[Stored data entries]
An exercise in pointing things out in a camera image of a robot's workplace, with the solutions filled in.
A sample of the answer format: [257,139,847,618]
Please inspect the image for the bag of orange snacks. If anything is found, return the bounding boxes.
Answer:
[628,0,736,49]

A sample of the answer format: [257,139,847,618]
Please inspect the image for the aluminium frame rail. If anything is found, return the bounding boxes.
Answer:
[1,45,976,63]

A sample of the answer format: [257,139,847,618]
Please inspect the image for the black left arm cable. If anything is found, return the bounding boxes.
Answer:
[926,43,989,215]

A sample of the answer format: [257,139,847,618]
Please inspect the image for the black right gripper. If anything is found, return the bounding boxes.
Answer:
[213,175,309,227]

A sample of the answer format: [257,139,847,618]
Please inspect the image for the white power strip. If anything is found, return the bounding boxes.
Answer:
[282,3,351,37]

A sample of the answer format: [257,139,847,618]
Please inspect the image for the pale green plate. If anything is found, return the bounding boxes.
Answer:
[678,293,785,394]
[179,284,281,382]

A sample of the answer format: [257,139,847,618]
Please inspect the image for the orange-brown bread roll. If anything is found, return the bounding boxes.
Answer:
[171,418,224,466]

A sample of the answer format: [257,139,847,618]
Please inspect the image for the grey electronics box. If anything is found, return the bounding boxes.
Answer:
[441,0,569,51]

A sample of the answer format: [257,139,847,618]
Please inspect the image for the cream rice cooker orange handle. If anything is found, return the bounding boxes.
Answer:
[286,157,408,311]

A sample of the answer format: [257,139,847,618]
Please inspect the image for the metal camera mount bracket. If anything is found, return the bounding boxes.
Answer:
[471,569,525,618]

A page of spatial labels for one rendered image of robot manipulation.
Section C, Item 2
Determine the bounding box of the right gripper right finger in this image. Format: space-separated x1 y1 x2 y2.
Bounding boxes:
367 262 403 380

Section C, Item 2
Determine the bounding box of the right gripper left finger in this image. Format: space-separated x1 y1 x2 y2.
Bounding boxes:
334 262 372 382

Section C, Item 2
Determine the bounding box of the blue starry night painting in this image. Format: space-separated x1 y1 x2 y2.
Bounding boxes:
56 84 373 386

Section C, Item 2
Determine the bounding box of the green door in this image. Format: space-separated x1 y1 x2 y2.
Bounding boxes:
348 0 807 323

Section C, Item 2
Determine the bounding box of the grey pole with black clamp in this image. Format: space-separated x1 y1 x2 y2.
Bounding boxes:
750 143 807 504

▶ **TASK DETAILS**
The expected result is a copy of each line in the records where "camera" appears.

▶ **OUTPUT BELOW**
An exercise in pointing things out in a camera image of a robot's workplace, with the solutions filled in.
Please inspect the image for the metal camera mount bracket. If anything is found, return the bounding boxes.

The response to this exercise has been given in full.